Second Generation. Still, Gemini's planners would have scrubbed White's EVA (for Extra-Vehicular Activity) expedition in a second if they had thought it might detract from the flight's basic missions.

In Gemini 4, the U.S. took a big step toward closing the gap in the man-in-space race, in which the Soviet Union got off to a head start. More important, the flight signaled the advent of the second generation of U.S. spacecraft and spacemen. The two-man Gemini capsule is to the old Mercury capsule what a Thunderbird is to a Model T. Almost all previous U.S. space flights were preplanned to the second, and any deviation meant trouble; in Gemini 4, the astronauts were given considerable flexibility, could and did change their plans and improvise at short notice. For the first time, a U.S. space flight was controlled from Houston's supersophisticated Manned Space Center, which makes Cape Kennedy almost as obsolete as a place once called Canaveral.

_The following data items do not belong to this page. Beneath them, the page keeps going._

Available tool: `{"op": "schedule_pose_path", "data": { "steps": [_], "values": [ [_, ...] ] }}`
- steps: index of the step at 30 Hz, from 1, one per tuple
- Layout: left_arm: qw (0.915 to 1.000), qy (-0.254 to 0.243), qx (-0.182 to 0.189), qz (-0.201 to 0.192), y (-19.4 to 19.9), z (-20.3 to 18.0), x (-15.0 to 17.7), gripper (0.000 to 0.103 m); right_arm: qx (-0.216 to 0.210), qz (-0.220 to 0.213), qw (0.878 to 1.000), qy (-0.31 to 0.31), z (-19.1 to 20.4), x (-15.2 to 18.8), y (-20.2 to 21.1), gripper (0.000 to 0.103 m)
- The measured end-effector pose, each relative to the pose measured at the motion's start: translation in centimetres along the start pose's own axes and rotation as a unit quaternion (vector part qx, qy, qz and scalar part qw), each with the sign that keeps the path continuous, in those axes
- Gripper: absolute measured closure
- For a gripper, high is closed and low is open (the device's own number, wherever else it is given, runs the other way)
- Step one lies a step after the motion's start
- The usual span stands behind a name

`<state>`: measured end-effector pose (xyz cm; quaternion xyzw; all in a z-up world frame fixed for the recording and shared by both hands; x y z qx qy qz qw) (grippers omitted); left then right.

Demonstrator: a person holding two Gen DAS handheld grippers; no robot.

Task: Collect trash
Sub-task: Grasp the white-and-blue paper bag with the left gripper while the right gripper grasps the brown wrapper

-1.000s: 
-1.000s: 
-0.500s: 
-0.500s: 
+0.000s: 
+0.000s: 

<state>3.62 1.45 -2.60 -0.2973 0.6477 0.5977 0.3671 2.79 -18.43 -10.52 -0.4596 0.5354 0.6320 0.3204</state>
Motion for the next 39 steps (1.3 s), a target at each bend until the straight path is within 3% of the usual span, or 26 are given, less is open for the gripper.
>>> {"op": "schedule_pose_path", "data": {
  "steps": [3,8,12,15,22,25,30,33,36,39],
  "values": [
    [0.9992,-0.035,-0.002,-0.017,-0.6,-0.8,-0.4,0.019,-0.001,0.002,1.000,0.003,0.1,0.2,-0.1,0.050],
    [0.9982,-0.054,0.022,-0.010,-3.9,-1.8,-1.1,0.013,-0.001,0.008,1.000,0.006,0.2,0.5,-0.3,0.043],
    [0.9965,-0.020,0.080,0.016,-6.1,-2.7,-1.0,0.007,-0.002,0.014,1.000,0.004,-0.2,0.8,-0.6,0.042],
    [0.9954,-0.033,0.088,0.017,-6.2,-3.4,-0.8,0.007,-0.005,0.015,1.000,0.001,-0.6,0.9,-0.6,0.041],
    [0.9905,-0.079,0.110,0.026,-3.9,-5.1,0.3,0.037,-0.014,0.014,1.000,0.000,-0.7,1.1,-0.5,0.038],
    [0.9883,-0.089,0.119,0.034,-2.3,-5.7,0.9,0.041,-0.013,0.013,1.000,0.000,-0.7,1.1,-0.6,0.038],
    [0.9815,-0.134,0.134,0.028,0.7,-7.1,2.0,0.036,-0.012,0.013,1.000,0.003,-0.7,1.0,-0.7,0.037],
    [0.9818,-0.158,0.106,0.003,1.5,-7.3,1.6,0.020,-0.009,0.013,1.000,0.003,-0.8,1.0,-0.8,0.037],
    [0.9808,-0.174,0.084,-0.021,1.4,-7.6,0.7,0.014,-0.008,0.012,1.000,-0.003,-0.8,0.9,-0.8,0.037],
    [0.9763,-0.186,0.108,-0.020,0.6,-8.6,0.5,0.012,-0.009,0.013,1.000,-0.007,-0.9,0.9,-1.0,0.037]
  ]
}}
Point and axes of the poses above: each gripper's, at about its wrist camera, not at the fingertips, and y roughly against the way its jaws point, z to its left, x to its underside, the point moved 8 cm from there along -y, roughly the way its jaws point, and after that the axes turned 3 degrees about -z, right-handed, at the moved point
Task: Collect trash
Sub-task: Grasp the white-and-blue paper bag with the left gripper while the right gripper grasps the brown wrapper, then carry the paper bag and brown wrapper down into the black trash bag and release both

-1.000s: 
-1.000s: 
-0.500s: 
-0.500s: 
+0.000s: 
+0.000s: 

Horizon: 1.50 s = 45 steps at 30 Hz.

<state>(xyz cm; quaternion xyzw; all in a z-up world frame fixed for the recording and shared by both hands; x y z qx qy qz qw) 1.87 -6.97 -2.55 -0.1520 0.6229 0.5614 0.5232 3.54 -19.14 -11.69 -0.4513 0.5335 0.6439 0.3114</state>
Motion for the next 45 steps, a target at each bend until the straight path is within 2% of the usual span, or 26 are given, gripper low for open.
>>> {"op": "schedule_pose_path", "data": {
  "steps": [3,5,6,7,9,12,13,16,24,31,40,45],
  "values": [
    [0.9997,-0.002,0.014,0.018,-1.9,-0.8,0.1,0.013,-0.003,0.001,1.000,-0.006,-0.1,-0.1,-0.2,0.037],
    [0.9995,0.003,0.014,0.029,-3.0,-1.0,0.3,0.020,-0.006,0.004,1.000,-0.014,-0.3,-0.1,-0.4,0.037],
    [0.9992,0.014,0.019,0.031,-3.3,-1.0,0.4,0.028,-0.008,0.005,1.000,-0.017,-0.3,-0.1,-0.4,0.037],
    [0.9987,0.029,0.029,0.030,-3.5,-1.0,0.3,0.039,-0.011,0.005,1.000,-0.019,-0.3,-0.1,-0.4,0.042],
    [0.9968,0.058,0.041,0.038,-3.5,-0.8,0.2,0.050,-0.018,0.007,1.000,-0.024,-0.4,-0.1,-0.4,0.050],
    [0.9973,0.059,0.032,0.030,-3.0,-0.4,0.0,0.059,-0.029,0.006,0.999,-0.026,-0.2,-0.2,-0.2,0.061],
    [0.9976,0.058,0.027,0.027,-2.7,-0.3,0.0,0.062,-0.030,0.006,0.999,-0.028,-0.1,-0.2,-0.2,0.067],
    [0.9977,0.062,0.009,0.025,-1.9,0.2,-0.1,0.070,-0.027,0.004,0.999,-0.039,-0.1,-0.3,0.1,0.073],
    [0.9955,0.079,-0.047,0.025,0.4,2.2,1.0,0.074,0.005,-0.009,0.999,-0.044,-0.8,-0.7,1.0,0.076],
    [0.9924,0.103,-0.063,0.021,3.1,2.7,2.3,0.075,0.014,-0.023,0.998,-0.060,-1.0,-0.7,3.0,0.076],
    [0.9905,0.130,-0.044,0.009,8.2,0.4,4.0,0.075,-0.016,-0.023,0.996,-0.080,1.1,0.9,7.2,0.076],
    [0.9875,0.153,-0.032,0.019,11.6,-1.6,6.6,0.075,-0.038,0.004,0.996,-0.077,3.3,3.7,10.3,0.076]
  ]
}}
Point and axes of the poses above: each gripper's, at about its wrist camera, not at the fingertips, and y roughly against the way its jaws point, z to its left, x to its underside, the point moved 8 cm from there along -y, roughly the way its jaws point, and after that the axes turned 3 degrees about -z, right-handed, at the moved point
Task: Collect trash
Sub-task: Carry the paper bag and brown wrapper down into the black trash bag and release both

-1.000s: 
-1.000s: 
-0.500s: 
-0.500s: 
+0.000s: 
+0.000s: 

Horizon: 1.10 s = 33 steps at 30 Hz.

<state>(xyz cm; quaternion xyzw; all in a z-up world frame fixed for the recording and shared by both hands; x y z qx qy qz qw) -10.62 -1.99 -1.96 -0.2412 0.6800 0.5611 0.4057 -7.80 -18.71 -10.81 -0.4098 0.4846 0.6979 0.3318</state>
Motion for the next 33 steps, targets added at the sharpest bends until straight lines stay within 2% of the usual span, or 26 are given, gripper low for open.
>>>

Moreover, the spacemen themselves were second generation. Project Mercury's pioneers were national legends almost before they got off the ground. Yet who, before last week, knew very much about Jim McDivitt and Ed White?

The Team. The pair made an almost perfect space team. Inside Man McDivitt is a superb pilot and a first-class engineer who is the son of an electrical engineer. Outside Man White is a daring flyer, a fine athlete, a military career-man who is the son of a retired Air Force major general who flew everything from balloons to jets.